What you need to do: The answer is to be an exact copy of the lines below running from the line with "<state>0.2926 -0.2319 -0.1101" down to the line with "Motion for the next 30", both ends included, and nothing more.

Data for analysis:
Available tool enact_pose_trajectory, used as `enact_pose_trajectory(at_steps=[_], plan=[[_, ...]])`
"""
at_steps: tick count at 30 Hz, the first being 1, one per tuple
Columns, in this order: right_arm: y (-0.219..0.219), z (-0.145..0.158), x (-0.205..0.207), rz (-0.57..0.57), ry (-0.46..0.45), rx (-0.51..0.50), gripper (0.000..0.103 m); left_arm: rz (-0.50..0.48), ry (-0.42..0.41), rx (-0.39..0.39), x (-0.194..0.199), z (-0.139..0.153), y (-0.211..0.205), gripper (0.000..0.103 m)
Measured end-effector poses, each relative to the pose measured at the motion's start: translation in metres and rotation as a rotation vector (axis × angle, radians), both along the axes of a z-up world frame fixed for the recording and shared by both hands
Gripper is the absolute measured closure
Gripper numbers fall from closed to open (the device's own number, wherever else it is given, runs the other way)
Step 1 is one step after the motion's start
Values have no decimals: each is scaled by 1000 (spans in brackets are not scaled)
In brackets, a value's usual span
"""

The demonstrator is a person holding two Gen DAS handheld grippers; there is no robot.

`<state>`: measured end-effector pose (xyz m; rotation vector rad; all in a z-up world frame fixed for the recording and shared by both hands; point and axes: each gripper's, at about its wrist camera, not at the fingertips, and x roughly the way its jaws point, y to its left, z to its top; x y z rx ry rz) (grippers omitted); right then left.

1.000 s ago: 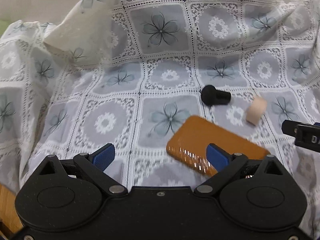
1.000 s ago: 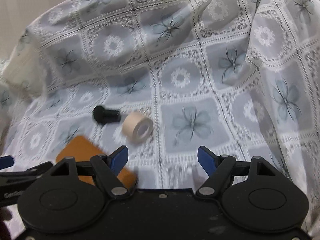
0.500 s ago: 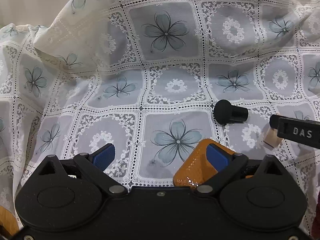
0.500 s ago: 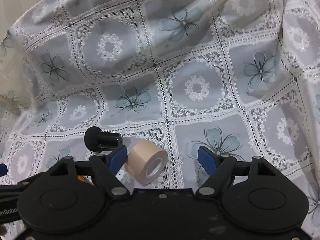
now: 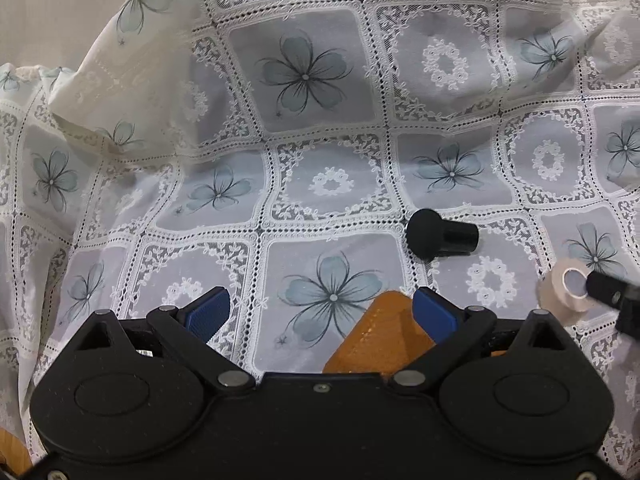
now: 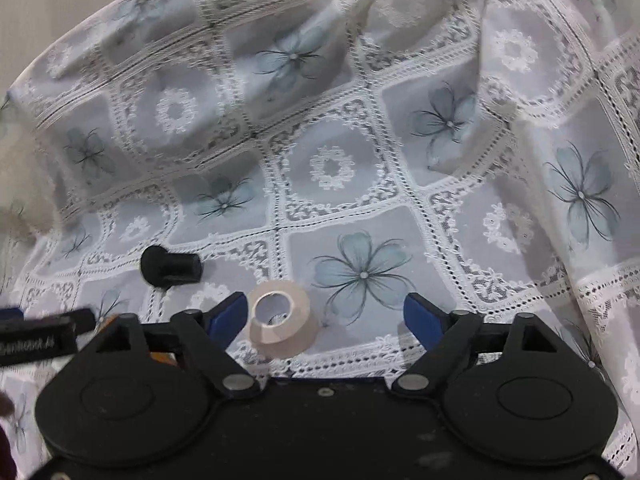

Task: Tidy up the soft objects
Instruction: 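Close the left tool on the black rubber knob while the right tool grasps the beige tape roll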

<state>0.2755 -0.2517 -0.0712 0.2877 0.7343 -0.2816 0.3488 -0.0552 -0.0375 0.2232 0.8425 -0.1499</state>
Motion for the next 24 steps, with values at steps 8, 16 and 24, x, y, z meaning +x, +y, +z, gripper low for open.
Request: enact_pose_trajectory(at_steps=[8, 16, 24], plan=[[24, -19, 16, 76, -11, -102, 10, -33, -15, -5, 11, 5, -9, 8], [19, -36, 27, 122, 1, -62, 42, -77, 1, -26, 24, -3, -23, 8], [20, -39, 17, 141, -67, -64, 54, -147, -2, -33, 33, -12, -49, 7]])
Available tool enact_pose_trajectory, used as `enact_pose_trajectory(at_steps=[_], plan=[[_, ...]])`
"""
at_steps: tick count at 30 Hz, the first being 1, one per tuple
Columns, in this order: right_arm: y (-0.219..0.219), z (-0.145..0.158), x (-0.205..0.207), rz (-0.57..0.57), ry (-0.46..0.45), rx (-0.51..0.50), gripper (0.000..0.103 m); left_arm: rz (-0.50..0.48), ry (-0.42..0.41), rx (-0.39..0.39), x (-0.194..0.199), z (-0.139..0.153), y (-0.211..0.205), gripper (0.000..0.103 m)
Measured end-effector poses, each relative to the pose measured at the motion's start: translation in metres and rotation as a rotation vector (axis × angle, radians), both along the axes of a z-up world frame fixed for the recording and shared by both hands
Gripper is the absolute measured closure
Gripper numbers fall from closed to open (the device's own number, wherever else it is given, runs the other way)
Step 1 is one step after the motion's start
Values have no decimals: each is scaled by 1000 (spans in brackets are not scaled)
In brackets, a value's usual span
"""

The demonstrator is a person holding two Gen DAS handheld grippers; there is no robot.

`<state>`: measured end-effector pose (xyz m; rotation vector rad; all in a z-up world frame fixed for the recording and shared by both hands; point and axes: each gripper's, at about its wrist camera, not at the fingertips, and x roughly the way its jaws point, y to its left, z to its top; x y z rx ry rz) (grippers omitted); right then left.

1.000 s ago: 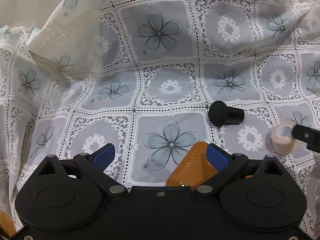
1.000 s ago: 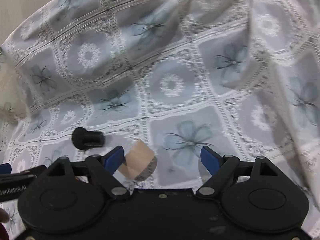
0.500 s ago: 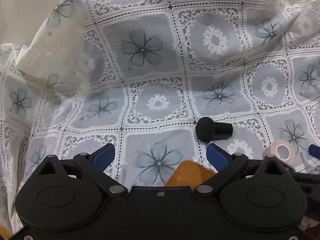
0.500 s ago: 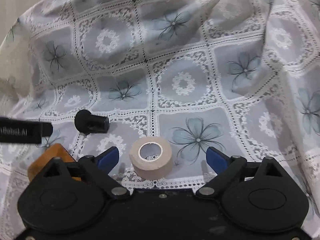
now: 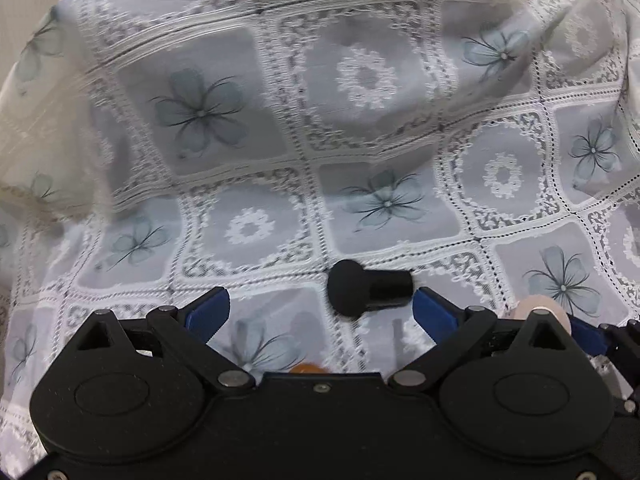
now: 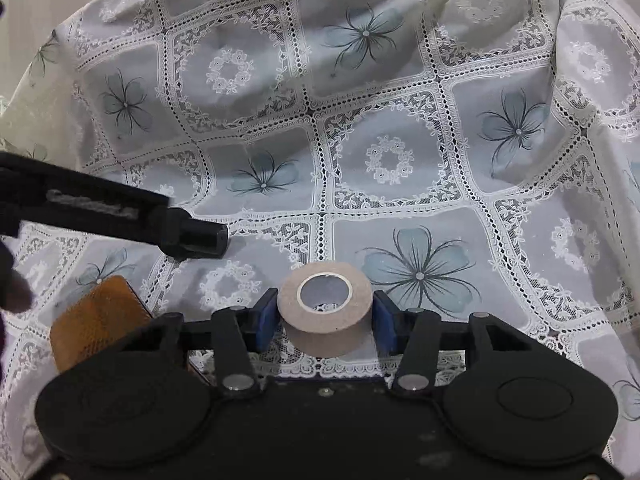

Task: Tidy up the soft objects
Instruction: 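Close the left tool on the black rubber knob while the right tool grasps the beige tape roll, then carry the black knob and tape roll over the basket with both tools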

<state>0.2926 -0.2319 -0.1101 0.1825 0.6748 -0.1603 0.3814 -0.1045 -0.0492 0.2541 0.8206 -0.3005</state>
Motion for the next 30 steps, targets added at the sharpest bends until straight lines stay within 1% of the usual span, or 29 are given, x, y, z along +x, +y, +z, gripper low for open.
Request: enact_pose_trajectory(at_steps=[5, 9, 14, 17, 20, 22, 24, 30], plan=[[-5, 0, -1, -3, -13, 27, 54, -15, 29, 3, 11, -9, -16, 7], [-6, 0, 0, 0, -13, 36, 53, 6, 57, 12, 20, -17, -22, 7], [-7, 0, 0, 0, -13, 36, 53, 24, 81, 15, 23, -24, -23, 10], [-7, 0, 0, 0, -11, 34, 53, 10, 75, 22, 22, -25, -26, 20], [-6, 0, 0, 1, -9, 32, 52, 0, 74, 15, 23, -24, -27, 24], [-6, 0, -1, 1, -8, 29, 52, -12, 84, 2, 24, -24, -26, 49], [-5, 0, 0, 2, -6, 27, 52, -19, 100, -17, 25, -23, -25, 48], [-5, 0, 0, 2, -6, 29, 52, -10, 78, -47, 14, -12, -15, 49]])
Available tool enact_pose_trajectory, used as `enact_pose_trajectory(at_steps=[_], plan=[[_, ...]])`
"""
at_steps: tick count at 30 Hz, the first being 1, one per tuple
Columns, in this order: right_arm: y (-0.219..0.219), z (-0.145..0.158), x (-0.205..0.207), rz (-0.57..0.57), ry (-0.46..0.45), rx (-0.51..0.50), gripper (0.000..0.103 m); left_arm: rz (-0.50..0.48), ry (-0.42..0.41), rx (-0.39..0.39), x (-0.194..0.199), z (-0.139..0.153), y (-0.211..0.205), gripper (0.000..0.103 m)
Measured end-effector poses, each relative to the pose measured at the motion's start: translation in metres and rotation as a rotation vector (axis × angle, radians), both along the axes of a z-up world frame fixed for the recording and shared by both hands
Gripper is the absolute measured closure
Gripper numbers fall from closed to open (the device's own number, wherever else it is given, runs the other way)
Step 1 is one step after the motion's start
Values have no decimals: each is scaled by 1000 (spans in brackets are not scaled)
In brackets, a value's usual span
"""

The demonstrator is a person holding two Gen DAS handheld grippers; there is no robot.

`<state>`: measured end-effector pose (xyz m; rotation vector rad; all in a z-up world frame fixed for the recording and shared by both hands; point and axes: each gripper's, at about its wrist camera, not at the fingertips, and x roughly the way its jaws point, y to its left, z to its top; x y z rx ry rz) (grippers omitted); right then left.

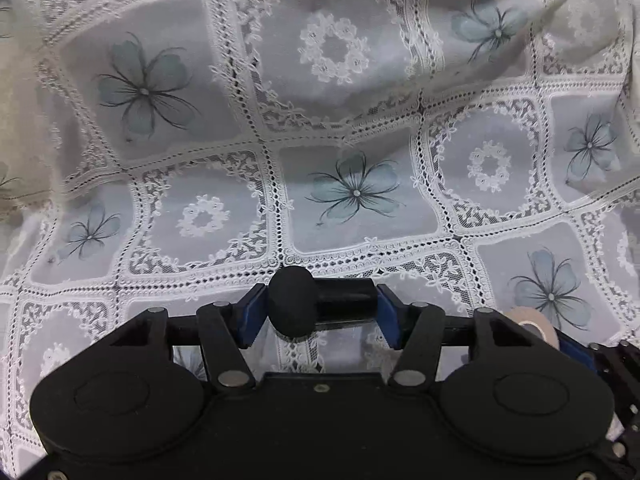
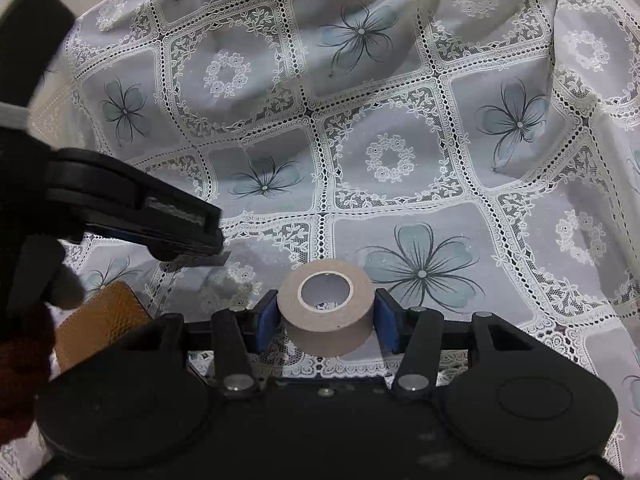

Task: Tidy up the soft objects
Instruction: 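Carry the black knob and tape roll over the basket with both tools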

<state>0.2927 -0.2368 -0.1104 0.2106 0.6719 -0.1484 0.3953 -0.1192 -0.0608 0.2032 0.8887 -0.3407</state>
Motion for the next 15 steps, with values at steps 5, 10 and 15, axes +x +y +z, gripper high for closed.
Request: enact_pose_trajectory(at_steps=[5, 10, 15], plan=[[0, 0, 0, 0, 1, -1, 52, 14, -44, -18, -17, 18, 10, 49], [1, 0, 0, -1, 3, -3, 53, 47, -52, -46, -38, 33, 26, 49], [1, -1, 1, -1, 6, -7, 53, 71, -49, -42, -62, 39, 46, 49]])
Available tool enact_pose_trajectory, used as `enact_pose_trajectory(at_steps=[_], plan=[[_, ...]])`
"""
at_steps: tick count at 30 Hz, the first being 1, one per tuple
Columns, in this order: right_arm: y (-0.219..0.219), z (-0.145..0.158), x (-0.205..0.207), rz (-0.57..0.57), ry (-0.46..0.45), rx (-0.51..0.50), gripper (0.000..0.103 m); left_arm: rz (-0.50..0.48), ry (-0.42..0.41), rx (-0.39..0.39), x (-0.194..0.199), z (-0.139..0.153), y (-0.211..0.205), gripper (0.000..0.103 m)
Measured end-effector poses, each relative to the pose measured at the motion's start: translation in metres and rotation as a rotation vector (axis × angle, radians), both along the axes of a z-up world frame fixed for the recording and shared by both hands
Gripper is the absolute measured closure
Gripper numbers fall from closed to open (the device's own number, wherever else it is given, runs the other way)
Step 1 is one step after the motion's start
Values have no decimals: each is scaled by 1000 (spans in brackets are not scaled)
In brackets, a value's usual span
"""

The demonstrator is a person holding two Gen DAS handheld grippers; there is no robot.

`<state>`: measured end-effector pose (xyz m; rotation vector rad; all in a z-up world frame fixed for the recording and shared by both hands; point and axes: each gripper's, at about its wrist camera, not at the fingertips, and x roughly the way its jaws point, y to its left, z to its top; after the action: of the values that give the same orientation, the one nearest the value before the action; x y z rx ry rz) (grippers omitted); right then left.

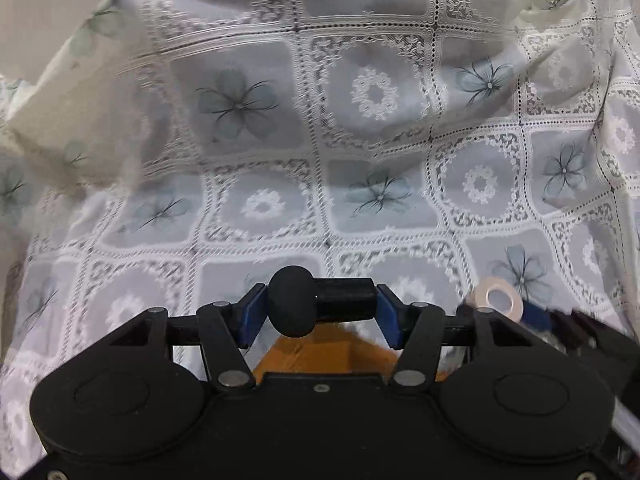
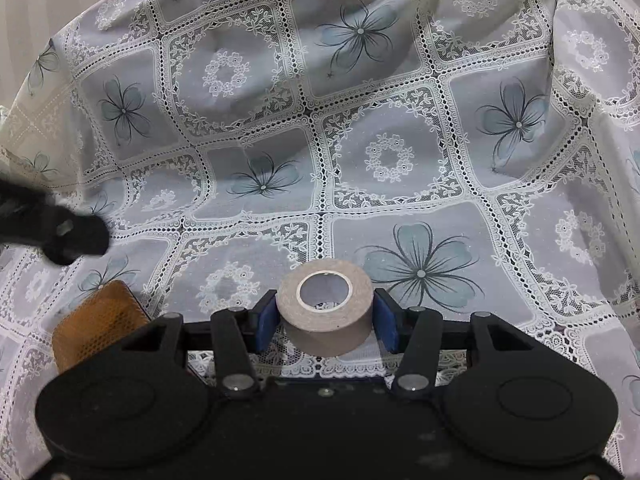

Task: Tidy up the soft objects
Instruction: 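Carry the black knob and tape roll over the basket with both tools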

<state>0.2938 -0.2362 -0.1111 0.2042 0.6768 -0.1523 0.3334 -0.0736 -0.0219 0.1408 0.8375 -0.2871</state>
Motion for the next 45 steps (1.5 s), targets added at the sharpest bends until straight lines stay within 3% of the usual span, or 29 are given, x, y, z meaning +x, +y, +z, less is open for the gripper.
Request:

Task answer:
<state>0.2926 -0.2319 -0.1101 0.1825 0.6748 -0.1603 0.3814 -0.1045 -0.0492 0.2541 0.8206 -0.3005</state>
Motion for the next 30 steps, targets added at the sharpest bends until straight lines stay within 1% of the usual span, or 29 are given, x, y, z along +x, +y, +z, gripper low for open.

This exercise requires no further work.